In connection with the move to digital broadcasting (mandatory by 2003), WFUM will be physically moving to the William S. White Building in the next two years. The building is currently under construction.

WFUM-TV, while located on the Flint campus, serves U-M campuses in Dearborn and Ann Arbor, as well as 50 cable markets throughout central and southeast Michigan, reaching more than three million households.

Station Manager Gordon Lawrence (center) looks on as Kevin Smith (left) prepares to start broadcasting on Aug. 23, 1980. Photos courtesy WFUM-TV

In addition to the Mott funding, the station has applied for $2.9 million in federal funding for the conversion, competing with about 300 other public television stations in the nation. The remaining $4.7 million would be raised over a five-year period and would be used to expand and enhance programming to address the “digital divide.”
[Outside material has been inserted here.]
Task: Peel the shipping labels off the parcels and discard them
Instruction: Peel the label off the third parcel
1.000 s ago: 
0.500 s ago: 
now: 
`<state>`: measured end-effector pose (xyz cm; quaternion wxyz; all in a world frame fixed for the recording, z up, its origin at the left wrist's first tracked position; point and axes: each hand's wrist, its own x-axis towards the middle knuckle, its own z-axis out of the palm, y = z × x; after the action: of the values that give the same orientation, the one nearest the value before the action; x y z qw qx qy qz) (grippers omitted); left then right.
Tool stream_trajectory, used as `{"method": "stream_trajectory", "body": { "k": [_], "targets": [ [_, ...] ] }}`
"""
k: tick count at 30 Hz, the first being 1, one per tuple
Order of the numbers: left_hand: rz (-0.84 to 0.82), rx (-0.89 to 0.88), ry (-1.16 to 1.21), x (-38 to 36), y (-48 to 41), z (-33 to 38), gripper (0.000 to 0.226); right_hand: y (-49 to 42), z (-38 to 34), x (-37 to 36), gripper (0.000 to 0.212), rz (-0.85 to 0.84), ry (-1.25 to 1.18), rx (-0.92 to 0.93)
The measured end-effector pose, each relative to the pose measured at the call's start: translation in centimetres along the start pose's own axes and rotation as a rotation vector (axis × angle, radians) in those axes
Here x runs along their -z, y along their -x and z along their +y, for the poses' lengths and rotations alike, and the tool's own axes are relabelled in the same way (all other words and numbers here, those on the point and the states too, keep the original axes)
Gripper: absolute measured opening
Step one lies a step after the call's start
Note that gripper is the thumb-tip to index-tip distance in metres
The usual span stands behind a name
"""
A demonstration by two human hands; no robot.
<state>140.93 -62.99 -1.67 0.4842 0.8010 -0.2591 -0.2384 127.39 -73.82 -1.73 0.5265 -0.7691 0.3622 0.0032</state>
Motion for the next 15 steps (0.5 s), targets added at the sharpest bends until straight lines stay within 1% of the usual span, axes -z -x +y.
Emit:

The “digital divide” is the gulf between those who have access to computers and the Internet and those who don’t, and public broadcasting stations can help to bridge the gap. Once digital conversion has been completed, anyone with a television and a keyboard can tap in to Web sites for information or to complete a university course, says Leon Collins, director of telecommunications and general manager of WFUM-TV. With digital cable broadcasting and reception capabilities, television sets will be able to function not only as an entertainment medium, but also as a computer, phone, radio, game station, movie theater, Internet access ramp and a mailbox.

WFUM-TV is channel 28 in Flint and available as channel 26 in Ann Arbor.